Barua Shaibal, Begum Shahina, Ahmed Mobyen Uddin
School of Innovation, Design and Engineering, Mälardalen University, Västerås, Sweden.
Stud Health Technol Inform. 2015;211:241-8.
Machine learning algorithms play an important role in computer science research. Recent advancement in sensor data collection in clinical sciences lead to a complex, heterogeneous data processing, and analysis for patient diagnosis and prognosis. Diagnosis and treatment of patients based on manual analysis of these sensor data are difficult and time consuming. Therefore, development of Knowledge-based systems to support clinicians in decision-making is important. However, it is necessary to perform experimental work to compare performances of different machine learning methods to help to select appropriate method for a specific characteristic of data sets. This paper compares classification performance of three popular machine learning methods i.e., case-based reasoning, neutral networks and support vector machine to diagnose stress of vehicle drivers using finger temperature and heart rate variability. The experimental results show that case-based reasoning outperforms other two methods in terms of classification accuracy. Case-based reasoning has achieved 80% and 86% accuracy to classify stress using finger temperature and heart rate variability. On contrary, both neural network and support vector machine have achieved less than 80% accuracy by using both physiological signals.

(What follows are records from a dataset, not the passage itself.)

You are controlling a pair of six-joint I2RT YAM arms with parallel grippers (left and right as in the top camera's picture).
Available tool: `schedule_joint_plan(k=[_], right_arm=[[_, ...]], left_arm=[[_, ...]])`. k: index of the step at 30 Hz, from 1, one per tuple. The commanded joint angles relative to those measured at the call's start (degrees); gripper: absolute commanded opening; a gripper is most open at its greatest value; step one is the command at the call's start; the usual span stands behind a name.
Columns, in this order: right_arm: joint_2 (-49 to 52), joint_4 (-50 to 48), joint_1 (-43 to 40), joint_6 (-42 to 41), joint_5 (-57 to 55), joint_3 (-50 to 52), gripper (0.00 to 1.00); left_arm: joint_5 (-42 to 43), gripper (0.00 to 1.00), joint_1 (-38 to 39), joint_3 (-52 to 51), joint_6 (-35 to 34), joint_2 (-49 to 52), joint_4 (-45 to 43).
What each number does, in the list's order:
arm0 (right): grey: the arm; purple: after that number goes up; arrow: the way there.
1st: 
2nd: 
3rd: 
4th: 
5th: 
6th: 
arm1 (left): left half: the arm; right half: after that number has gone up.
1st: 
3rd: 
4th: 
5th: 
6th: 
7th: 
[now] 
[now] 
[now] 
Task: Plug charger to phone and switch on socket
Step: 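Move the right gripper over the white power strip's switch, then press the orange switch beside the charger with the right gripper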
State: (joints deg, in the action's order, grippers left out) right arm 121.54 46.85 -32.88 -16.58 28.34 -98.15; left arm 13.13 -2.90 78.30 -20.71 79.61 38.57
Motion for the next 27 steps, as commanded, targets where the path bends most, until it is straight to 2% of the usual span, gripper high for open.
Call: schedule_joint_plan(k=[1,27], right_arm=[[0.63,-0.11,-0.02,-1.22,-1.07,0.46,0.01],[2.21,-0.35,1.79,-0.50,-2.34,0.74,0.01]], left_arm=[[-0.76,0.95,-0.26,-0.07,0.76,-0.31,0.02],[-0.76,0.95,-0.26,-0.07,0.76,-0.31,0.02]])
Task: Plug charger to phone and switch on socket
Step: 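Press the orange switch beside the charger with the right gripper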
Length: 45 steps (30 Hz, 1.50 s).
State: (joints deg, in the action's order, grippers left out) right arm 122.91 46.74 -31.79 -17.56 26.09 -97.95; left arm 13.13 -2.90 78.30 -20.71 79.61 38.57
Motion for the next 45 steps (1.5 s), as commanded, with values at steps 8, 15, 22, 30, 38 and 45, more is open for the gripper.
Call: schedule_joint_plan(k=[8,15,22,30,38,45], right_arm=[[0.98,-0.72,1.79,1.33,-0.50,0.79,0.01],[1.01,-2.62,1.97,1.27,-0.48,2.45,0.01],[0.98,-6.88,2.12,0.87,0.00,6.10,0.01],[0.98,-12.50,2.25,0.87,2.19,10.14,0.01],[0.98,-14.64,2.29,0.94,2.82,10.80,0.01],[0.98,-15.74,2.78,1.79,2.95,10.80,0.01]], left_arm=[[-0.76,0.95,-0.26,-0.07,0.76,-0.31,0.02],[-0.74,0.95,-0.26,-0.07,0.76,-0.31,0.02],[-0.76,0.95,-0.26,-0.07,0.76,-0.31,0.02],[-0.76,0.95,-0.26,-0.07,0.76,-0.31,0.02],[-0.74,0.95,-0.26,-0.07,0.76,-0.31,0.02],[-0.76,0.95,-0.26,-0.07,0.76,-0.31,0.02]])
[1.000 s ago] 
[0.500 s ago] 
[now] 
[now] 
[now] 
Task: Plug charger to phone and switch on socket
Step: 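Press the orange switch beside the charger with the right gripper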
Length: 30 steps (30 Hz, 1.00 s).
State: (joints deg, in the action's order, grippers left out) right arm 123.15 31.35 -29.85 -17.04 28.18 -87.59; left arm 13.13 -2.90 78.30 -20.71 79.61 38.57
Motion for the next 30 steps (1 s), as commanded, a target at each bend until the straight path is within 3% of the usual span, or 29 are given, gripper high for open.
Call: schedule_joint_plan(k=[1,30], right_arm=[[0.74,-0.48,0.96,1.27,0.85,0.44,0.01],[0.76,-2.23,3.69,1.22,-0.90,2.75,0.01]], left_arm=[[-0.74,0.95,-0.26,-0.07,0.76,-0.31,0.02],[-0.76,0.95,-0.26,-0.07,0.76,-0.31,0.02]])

机器学习算法在计算机科学研究中发挥着重要作用。临床科学中传感器数据收集的最新进展导致了用于患者诊断和预后的复杂、异构数据处理与分析。基于对这些传感器数据的人工分析来诊断和治疗患者既困难又耗时。因此,开发基于知识的系统以支持临床医生进行决策很重要。然而,有必要开展实验工作来比较不同机器学习方法的性能,以帮助为数据集的特定特征选择合适的方法。本文比较了三种流行的机器学习方法,即基于案例的推理、神经网络和支持向量机,利用手指温度和心率变异性来诊断车辆驾驶员的压力。实验结果表明,基于案例的推理在分类准确率方面优于其他两种方法。基于案例的推理使用手指温度和心率变异性对压力进行分类时分别达到了80%和86%的准确率。相反,神经网络和支持向量机使用这两种生理信号时准确率均低于80%。